[HN Gopher] The Downsides of C++ Coroutines
       ___________________________________________________________________
        
       The Downsides of C++ Coroutines
        
       Author : msz-g-w
       Score  : 56 points
       Date   : 2023-08-11 06:09 UTC (1 days ago)
        
 (HTM) web link (reductor.dev)
 (TXT) w3m dump (reductor.dev)
        
       | ninepoints wrote:
       | Eh, I use them and am quite productive with them. Some of the
       | downsides I don't really buy, for example, the argument regarding
       | allocations. In a typical task engine, you're allocating state
       | per task anyways. Sure you could have custom arenas and such, but
       | you can do that with C++ coroutines also by overriding operator
       | new/delete on the promise object. The lifetime concerns are par
       | for the course when it comes to async stuff (assuming that's how
       | you're using C++ coroutines).
        
         | Conscat wrote:
         | Generators, which already exist in the stdlib, is an example
         | where we can see heap elision being useful, but is currently
         | unreliable in C++. There is a paper "Explicit Coroutine
         | Allocation" that will likely solve this in C++26. The Clang IR
         | project will also improve HALO for the future of (Clang) C++
         | projects.
        
       | shadowgovt wrote:
       | Besides that they are yet another feature in the bloated hash
       | mess that is c++?
        
       | cshokie wrote:
       | This article hits on a number of interesting points. There is a
       | lot of complexity to be aware of when using C++ coroutines. And a
       | number of "normal" practices become dangerous in them, such as
       | pass by reference.
       | 
       | That said, I think they are still very much worth it. Older
       | asynchronous programming libraries in C++ are so verbose and so
       | much worse than coroutines that it's an obvious choice to use
       | coroutines.
       | 
       | Also, there is another hazard that the author does not mention in
       | this article: RAII lock wrappers. Holding a lock across
       | suspension points is super dangerous. At best it wastes
       | performance to leave it locked when blocked. At worst it can
       | create deadlocks or corrupt the lock if it is released on a
       | different thread than it was acquired.
        
         | rockwotj wrote:
         | As someone who writes in C++ and uses coroutines everyday for
         | work, I find for our use case this is actually helpful.
         | 
         | We use seastar.io a thread per core framework and locks are
         | "async" friendly in that they yield for access instead of
         | blocking. Also embracing fully async message passing between
         | threads simplifies the programming model a ton.
        
         | mgaunard wrote:
         | I don't understand how it is any more verbose.
        
           | nazcan wrote:
           | Because you have to keep explicitly passing state between
           | each callback, rather than just using the same context (which
           | still has the ability to delete things if needed).
        
         | meindnoch wrote:
         | >RAII lock wrappers
         | 
         | You don't even need coroutines for this to be dangerous.

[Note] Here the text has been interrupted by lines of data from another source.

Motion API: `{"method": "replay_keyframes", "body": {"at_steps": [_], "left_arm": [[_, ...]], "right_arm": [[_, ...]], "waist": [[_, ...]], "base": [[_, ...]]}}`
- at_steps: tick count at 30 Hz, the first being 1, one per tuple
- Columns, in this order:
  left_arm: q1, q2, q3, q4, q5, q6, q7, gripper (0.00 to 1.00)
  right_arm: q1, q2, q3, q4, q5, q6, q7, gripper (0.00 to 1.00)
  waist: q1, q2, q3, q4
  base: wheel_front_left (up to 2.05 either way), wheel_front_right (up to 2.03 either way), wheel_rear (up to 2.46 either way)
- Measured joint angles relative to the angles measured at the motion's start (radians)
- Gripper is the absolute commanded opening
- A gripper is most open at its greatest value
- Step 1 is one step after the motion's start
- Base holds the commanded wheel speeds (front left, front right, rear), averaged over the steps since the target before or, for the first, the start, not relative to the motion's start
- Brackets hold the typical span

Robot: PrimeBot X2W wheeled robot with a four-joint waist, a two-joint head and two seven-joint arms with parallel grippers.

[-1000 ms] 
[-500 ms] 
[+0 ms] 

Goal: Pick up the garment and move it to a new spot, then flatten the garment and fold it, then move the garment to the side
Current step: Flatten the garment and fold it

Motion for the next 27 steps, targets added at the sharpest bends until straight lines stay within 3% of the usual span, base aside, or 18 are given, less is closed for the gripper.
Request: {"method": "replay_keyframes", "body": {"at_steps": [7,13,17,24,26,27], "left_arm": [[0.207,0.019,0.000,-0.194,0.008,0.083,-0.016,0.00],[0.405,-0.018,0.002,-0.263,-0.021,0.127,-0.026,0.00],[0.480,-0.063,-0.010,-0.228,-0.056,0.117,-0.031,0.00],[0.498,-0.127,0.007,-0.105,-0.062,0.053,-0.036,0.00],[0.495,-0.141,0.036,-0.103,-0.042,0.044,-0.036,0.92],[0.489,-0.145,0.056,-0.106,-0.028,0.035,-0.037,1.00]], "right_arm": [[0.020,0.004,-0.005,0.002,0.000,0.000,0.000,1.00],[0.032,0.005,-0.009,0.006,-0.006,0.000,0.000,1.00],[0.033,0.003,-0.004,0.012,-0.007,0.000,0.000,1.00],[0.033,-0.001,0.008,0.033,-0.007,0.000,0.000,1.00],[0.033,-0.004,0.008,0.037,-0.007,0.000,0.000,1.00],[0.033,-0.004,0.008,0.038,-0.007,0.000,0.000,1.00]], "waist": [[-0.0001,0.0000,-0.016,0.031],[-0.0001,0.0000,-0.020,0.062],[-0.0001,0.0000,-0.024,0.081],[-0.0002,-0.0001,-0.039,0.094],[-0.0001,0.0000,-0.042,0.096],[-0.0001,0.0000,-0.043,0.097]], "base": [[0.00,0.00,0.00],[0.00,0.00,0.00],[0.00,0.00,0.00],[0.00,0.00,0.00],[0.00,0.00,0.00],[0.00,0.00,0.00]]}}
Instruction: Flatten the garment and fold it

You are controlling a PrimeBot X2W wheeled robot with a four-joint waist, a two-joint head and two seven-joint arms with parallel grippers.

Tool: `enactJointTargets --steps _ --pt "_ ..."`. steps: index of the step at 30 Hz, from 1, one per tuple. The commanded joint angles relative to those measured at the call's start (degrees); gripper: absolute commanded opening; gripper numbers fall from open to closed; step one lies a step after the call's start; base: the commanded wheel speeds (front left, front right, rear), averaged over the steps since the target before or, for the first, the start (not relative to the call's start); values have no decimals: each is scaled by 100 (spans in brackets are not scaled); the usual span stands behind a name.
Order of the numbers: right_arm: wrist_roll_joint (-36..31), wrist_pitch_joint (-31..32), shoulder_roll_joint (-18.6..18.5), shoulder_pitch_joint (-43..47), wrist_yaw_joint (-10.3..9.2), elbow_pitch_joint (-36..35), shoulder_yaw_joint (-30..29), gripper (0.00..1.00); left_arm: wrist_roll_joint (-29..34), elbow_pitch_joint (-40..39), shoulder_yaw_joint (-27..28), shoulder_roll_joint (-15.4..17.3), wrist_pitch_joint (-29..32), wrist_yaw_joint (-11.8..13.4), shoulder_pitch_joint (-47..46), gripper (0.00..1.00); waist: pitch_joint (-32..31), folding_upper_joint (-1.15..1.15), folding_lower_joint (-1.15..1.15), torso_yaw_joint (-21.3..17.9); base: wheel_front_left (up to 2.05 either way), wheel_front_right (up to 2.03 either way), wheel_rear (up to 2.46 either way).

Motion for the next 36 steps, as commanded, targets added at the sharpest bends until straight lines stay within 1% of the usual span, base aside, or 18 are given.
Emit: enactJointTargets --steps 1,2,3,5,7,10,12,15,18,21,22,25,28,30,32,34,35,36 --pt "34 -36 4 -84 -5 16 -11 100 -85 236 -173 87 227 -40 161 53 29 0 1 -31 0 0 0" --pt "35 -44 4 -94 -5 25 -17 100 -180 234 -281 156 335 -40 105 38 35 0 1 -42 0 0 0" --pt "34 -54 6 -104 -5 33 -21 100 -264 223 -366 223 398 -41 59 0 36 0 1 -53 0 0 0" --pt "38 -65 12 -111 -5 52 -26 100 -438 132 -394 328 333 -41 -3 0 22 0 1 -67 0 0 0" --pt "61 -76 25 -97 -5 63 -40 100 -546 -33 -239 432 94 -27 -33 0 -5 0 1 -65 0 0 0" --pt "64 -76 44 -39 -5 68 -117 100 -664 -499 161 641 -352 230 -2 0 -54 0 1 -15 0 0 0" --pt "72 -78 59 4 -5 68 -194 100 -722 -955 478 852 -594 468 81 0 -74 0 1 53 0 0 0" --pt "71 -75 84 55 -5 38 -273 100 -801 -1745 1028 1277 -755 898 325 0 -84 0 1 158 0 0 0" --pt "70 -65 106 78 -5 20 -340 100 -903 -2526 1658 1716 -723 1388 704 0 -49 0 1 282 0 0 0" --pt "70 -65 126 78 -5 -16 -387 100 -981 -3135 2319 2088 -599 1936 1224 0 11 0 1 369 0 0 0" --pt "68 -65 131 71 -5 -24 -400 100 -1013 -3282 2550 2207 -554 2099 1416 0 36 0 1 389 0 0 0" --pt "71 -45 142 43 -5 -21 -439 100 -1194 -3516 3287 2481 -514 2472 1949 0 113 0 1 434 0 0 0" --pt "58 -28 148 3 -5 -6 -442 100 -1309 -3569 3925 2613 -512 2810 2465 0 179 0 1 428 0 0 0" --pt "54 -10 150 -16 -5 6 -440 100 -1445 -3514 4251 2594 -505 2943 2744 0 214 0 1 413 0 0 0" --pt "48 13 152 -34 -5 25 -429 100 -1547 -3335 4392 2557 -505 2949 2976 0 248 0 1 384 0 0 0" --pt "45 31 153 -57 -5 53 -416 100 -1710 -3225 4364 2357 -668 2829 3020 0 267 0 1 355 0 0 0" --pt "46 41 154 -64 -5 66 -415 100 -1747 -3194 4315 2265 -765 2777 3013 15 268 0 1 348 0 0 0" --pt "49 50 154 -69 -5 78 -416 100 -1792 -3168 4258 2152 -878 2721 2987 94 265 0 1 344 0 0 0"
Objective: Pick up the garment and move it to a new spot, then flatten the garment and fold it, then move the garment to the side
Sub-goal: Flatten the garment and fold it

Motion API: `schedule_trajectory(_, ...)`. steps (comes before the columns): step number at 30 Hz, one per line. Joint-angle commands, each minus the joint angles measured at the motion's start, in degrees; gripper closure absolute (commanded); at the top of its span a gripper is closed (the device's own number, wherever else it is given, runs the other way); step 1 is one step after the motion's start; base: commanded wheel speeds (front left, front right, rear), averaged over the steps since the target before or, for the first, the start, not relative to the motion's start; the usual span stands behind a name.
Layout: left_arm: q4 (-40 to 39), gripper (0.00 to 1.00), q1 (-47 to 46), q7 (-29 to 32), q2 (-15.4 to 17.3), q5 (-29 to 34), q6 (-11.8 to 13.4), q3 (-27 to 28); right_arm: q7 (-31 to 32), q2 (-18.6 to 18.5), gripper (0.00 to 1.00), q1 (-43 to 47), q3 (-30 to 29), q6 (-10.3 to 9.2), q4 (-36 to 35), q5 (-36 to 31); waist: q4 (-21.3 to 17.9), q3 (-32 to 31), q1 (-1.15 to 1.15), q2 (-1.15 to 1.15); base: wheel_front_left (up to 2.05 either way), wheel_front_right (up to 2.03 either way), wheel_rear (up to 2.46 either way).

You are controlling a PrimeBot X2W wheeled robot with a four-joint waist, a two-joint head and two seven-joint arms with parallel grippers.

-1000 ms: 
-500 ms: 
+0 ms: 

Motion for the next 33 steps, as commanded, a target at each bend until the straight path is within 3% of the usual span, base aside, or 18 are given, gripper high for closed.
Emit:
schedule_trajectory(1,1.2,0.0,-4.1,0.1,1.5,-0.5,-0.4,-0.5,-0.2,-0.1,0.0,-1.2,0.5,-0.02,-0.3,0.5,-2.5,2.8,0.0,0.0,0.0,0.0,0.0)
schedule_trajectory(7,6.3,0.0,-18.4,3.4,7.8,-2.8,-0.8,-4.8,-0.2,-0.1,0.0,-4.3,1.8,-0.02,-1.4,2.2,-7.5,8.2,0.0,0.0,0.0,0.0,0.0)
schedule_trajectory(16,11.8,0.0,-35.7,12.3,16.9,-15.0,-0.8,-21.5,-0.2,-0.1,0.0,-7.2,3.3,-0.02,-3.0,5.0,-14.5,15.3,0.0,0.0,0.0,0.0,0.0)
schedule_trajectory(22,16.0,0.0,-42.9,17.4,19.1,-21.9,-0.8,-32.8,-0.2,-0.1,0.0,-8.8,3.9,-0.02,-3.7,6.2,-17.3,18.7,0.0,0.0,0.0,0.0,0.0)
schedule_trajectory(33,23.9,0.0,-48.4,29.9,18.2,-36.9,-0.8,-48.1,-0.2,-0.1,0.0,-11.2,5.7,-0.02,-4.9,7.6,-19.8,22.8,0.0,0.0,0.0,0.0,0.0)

         | Holding locks over callback invocations is a pet peeve of mine
         | in PR reviews. Callback invocations, like suspension points,
         | can inject arbitrary operations into our code, which can easily
         | break prior invariants, yet look innocuous for the casual
         | reader.
        
         | commonlisp94 wrote:
         | > it's an obvious choice to use coroutines.
         | 
         | I agree, but the other choice is to have traditional threads of
         | execution that block. This simple strategy has delivered more
         | successful projects than any other.
        
       | mkoubaa wrote:
       | Experience teaches me that the worst time to use a new design
       | pattern or technique is _right after you learn about it_. The
       | problem in your code base you thought about while learning the
       | pattern was a useful proxy for where it could be applied, but
       | that doesn't mean it's the right fit.
       | 
       | Do it in a scratch refactoring, and wait a week or two before you
       | consider merging it. And make sure you are emotionally as ready
       | to discard as you are to land it.
        
         | TillE wrote:
         | I agree that you should always be ready and happy to discard or
         | refactor code as needed. Requirements change, your assumptions
         | may be wrong.
         | 
         | But in practice I've more often seen the opposite problem,
         | where organizations end up stuck on C++11 for a decade for no
         | technical reason. It's good to explore the new stuff and
         | eventually adopt what you can use.
        
         | tomcam wrote:
         | All true, but another trick is to do extensive web searches to
         | see what kind of problems people have had with the new
         | approach.
        
       | 7e wrote:
       | It's in fashion to dislike fibers, but they're a simpler solution
       | that, IMHO, beats coroutines for the wide majority of cases. Even
       | threads are a better solution for most cases. Coroutines are like
       | the checked exceptions of C++.
        
       | germandiago wrote:
       | I do not understand yet (open to explanations!) what is the
       | difference between stackless and stackful coroutines in the fact
       | that stackless should be cheap and even "collapsable" when nested
       | in lifetimes but if it is not the case... _stackful is cheaper_.
       | 
       | Are not stackless supposed to be more performant? In which cases?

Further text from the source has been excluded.